Photo courtesy The Center For Connection

College Students and Mental Health: A Time of Crisis

Today, nearly 1 billion people live with a mental health disorder, and in low-income countries, more than 75% of people with the disorder do not receive treatment. Mental health has a stigma around it.

We don’t want to believe that everyone has a problem with it, so we push it away. Although, it doesn’t work like that. You can’t just dismiss it from your daily life and expect it to go away. It affects everyone differently. Why do we hide it from our society when it’s our biggest problem today?

Why We Don’t Talk About It

Society finds that mental health issues are uncomfortable and threatening. This is understandable, but at what point do we draw the line due to our own mistakes in dismissing a serious problem? Any mental issue should be taken just as seriously as a physical disease like cancer.

Not being able to see the issue or the disorder doesn’t imply that it isn’t equally as serious. If anything, it is easier to diagnose and cure a physical disease while it is extremely hard to even know what you’re dealing with when it comes to mental health. There are so many ways that these issues can be interpreted and felt, and we don’t always know how to fight them. It is a constant mental battle between not only yourself but the people around you as well. Mental health is something that we should constantly acknowledge and assess in school.

What is a Solution?

Addressing mental health needs in school is critically important because 1 in 5 children and youth have a diagnosable emotional, behavioral or mental health disorder and 1 in 10 young people have a mental health challenge that is severe enough to impair how they function at home, school or in the community.

Mental health awareness should be added to our school systems’ curriculum. We should be taught from an early age what these mental problems are and how to control them. The longer we ignore a problem, the worse it becomes. If we can expose the problem early on, we may be able to reduce it, or at best, learn how to work with it instead of against it.

It’s like ripping the string from the seam of your shirt. You can ignore that loose string that hangs there but it will only constantly bother you, or you could cut the string and attempt to fix it. If we were taught coping mechanisms earlier on, maybe we could prevent the dangerous acts that are brought into this world.

How It Affects Everyone

When does it become too much? Anyone who works in the education field knows there are boundaries involved with mental health. Teachers must stay behind the fence of mental health in order to continue teaching. It isn’t the fault of teachers; it is the curriculum that they must teach. Teachers may need to downplay many topics in order to keep their students safe and happy.

If we were to insert mental health into our daily learning, it may get pushed to the side or ignored just as much due to it becoming a normal thing. Mental health already has a stigma to it. All that we would be doing is creating a new one. Stigmas are one of the main problems when it comes to things such as this.

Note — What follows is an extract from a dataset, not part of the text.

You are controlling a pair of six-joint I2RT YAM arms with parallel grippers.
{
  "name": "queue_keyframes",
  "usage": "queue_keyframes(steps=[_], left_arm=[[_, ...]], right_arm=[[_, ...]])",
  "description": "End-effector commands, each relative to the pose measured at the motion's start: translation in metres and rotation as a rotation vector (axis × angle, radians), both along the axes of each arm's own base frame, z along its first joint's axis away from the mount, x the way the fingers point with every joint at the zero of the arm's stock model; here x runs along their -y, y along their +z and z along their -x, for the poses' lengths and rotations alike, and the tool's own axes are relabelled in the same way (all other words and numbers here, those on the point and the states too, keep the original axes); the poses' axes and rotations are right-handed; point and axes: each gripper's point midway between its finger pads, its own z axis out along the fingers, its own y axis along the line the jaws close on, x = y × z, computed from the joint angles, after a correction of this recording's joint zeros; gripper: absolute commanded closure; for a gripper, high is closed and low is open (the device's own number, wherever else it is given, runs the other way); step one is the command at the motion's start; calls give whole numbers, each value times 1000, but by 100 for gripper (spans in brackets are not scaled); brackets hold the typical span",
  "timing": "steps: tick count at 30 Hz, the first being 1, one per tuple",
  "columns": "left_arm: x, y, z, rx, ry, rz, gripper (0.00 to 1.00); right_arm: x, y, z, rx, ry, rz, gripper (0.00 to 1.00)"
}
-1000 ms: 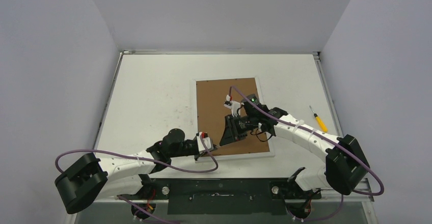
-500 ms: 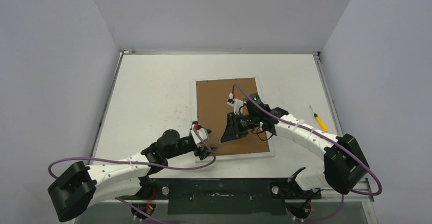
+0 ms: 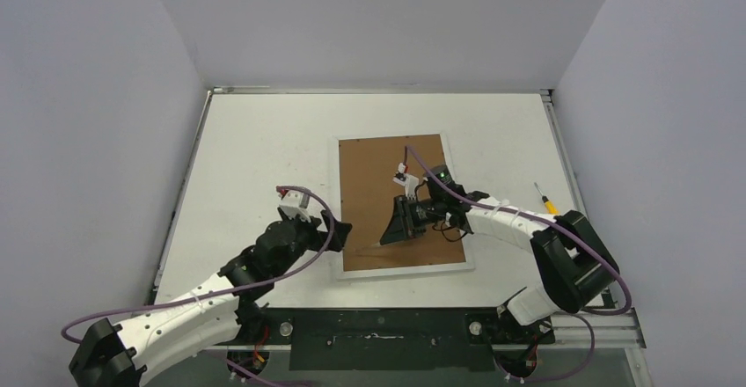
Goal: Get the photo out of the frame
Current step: Release the photo frame item from the photo frame.
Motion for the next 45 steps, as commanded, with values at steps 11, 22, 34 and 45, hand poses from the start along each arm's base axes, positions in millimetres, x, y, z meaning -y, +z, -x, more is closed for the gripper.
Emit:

We can’t have teachers offend students; we also can’t allow the teachers to intrude on personal matters. Teachers are stuck and don’t have room to adjust their curriculum. We have guidance counselors and social workers for that very reason.

A Professor’s Thoughts

A Social Work professor, who works for Shepherd University gave some input on some major issues that students struggle with. Pippa McCullough has been a clinical social worker for around 20 years. Pippa has been teaching at Shepherd University since 2018, first with an adjunct position and now working full-time. Pippa has worked within a number of settings which include basic needs, medical, child welfare, domestic violence and mental health.

When Pippa was asked about the things she sees in college students that revolve around their mental health, she said, “There is a universal instance that at some point in any given semester, students feel overwhelmed and stressed. This results in a widely varying range of reactions that manifest behaviorally. Some students have more elevated changes in mood and behavior and some with more depressed or lowered changes in mood and behavior when compared to their baseline.”

“For instance, some students when stressed become much more talkative, lack focus, jump from task to task, and don’t complete work on time. They indulge in fun activities like friends, shopping, and other hobbies or desires rather than face the continually mounting work and deadlines. Students at the other end of the spectrum exhibit behaviors lower than their baseline; they stop communicating with their peers and professors, they stop coming to class, and work is not of the quality usually submitted if it’s submitted at all.”

Pippa was asked what she could advise to those who struggle with stress or any other mental health troubles. Pippa suggested,“Establish good routines as best as you can (eat well, limit caffeine and stay on a sleep schedule). Practice boundaries and self-care (from friends, family, and work). Build and utilize your support network outside of your friends and family (use the services on campus for instance). Lastly, stay in touch with your professors outside of class.”

Mental health has a tremendous number of formalities to it. It isn’t a disease that can be conquered. I would love to say otherwise, but unfortunately, I can’t. Mental health issues are something that constantly stick with you and may make you feel smaller than you are. There are so many ways to go into battle with this deadly disease, and yet we choose to ignore what is right in front of us.

We need to start preparing our future for the battles that we have not only been through but have overcome. Mental health is important, and we need to stop looking it over as if it is a lost cause. It is not a lost cause; you are not a lost cause. You are important and so is your mental health.